Influisce tanto se questa barriera la annulli davvero e non soltanto “sulla carta”, come purtroppo vedo fare a molti comici. Io ho studiato da attore e lavoro ancora in situazioni con la quarta parete, quando posso permettermi di abbatterla sono felice. Io mi rapporto al pubblico come se fossimo tutti insieme ad una festa a casa di amici, e io fossi quello che a un certo punto dice “Oh, ragazzi, vi devo raccontare questa cosa!”, e parte lo show. Anche perché sono proprio le situazioni tra amici in cui ci si fa meno problemi a parlare di tabù, mai sentito di un party in cui la gente dice “no dai, non parliamo di sesso anale”!

Secondo la tua opinione è possibile che, nei prossimi anni, si possa formare in Italia una scuola di “commedianti stand up” soprattutto in tempi come questi dove, per una parola di troppo, si scatena una vera e propria “caccia all’untore” nei confronti di chi fa una semplice battuta verso chi non aderisce al comune modo di pensare?

Tanto per cominciare, la caccia all’untore parte soltanto sui social network dove gli insulti li ricevi chiunque tu sia per qualsiasi cosa fai; la stand up si fa sul palco e non sui social, e dal vivo certi problemi li hai molto più raramente (ce li hanno i comici molto famosi, ma quelli hanno una attenzione mediatica addosso che non è nella normalità dello stand up).

Per quanto riguarda una “scuola”, penso che sia sbagliata l’immagine: abbiamo bisogno di palestre, non di aule, in Italia il grosso problema è la scarsità di locali e serate regolari in cui fare esperienza, lavorare su sé stessi e sul materiale. Non abbiamo tanto bisogno di formazione, quanto di lunghi stage (che guarda caso significa “palco”). Ah, stage non retribuiti, chiaramente.

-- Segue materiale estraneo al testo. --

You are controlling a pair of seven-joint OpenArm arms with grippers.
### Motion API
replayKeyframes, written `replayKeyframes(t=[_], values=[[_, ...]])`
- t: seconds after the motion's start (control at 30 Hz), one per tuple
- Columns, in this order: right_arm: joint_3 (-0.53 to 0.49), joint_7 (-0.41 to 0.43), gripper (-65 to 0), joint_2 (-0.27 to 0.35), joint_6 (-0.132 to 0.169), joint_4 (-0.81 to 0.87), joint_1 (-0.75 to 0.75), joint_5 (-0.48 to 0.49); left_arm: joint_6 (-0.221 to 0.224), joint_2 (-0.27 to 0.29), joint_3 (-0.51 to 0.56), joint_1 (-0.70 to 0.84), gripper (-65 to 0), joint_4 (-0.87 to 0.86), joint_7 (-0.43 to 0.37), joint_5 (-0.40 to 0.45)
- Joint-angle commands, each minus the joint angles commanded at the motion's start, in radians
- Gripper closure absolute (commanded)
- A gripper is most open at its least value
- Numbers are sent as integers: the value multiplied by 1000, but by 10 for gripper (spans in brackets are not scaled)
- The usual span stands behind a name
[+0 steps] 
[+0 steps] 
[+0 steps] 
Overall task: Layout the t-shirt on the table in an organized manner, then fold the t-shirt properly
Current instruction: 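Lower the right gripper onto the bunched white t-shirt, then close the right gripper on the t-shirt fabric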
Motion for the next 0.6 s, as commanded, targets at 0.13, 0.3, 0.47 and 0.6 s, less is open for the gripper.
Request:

Un’ultima domanda: il pubblico del Kestè cosa deve aspettarsi dal tuo spettacolo?

Di ridere tanto, e di portarsi a casa la sensazione che in effetti a certe cose non ci aveva mai pensato.

Noi di Eroica Fenice saremo presenti ad entrambi gli spettacoli di Daniele Fabbri il 26 e il 27 gennaio, sicuri di assistere a due serate all’insegna del sorriso e dell’ironia.

Ringraziamo Daniele Fabbri e Rocchina Ceglia per la gentilezza e la disponibilità.